The liquid fertilizer in the storage tank 47 is supplied to the secondary maturation chamber 51 through the supply pipe 52a by the suction pump 52b. The other end of the supply pipe 52a (the end on the side of the secondary ripening chamber 51) is led out to above the secondary ripening chamber 51, and the solid organic waste in the secondary ripening chamber 51 is uniformly showered. It is designed to be sprayed. In other words, the liquid fertilizer stored in the storage tank 47 is used as secondary water for the secondary aging of the solid organic waste in the composting treatment facility 11, and is used as the adjusted water for adjusting the water content in the secondary ripening room 5
1 is supplied.

In the vicinity of the secondary maturation chamber 51, an unsuitable object sorting device 53 is provided. The unsuitable object sorting device 53
Is equipped with a rotary sieving machine 54 having a substantially cylindrical shape whose axis extends in a substantially horizontal direction, and cannot be completely separated from solid organic waste secondary-aged in the secondary aging chamber 51 by manual selection of an operator. Unsuitable objects such as plastic strips and glass strips are finally sorted out. The unsuitable material sorting apparatus 53 includes, in addition to the rotary sieving machine 54, a charging hopper 53a for charging solid organic waste secondary-aged in the secondary aging chamber 51 with a shovel loader (not shown) or the like. A transfer conveyor 53b for transferring solid organic waste is provided at an input port 54a provided on one side (left side in FIG. 1) of the rotary sieving machine 54 from the input hopper 53a. And
The rotary sieving machine 54 discharges unsuitable substances such as plastic flakes and glass flakes as residues from a discharge port 54b provided on the other side (the right side in FIG. 1) to the collection container 55c, while removing the unsuitable solids. The organic waste having the shape is configured to drop downward.

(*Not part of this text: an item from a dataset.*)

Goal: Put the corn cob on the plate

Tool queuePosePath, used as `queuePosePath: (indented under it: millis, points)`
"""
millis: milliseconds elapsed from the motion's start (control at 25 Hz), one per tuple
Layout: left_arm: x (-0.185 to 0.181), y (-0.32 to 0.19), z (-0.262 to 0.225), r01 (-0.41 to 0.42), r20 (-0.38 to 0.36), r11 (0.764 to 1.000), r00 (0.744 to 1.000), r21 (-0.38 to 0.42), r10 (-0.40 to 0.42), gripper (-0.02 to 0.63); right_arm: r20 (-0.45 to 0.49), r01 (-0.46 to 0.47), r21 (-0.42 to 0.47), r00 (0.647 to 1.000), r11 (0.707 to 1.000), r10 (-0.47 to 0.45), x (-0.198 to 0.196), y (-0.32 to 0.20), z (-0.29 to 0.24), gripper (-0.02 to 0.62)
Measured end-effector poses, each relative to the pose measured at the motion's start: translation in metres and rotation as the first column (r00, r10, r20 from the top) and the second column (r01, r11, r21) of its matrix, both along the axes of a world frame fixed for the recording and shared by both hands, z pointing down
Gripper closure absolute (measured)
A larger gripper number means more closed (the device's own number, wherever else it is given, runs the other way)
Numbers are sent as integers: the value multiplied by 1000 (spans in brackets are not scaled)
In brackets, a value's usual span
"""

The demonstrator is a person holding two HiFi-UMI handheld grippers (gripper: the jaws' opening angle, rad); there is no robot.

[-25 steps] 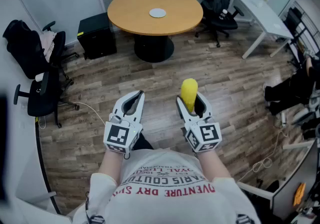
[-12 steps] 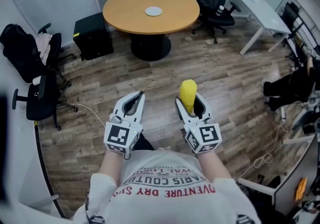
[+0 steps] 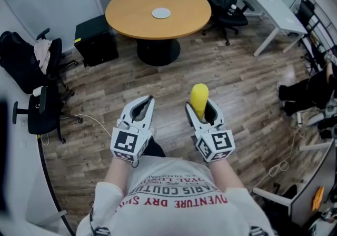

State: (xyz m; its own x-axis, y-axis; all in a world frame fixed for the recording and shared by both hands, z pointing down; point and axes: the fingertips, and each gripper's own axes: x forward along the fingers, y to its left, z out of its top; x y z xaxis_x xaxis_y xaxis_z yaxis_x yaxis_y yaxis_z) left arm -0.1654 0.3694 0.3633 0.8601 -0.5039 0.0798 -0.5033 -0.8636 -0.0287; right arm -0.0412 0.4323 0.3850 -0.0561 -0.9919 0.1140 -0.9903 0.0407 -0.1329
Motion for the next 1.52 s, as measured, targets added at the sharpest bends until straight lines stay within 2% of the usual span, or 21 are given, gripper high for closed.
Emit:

Further, a magnetic sorting device 55 is provided below the unsuitable object sorting device 53 (the rotary sieve 54). The magnetic sorting device 55 is provided with a magnetic sorting machine 56 so that a magnetic substance such as aluminum or iron is flipped out of solid organic waste from which unsuitable substances such as plastic pieces and glass pieces have been removed. Is configured. This magnetic sorting device 55 includes a magnetic sorting machine 56,
An upstream end in the conveying direction is provided below the rotary sieving machine 54 in an overlapping state in plan view, and the rotary sieving machine 54
A horizontal transport conveyor 55a for transporting solid organic waste falling below the bottom of the horizontal transport conveyor 55a is provided in a state in which the transport direction upstream end overlaps in a plan view below the transport direction downstream end, And a transport conveyor 55b for transporting the solid organic waste on the horizontal transport conveyor 55a to the stock yard 57. The magnetic separator 56 is provided on the horizontal conveyor 55a, and the magnetic material mixed in the solid organic waste is flipped off on the horizontal conveyor 55a and collected by the magnetic material collector 58 below. You. In this case, the solid organic waste is treated as compost when the magnetic substance is removed.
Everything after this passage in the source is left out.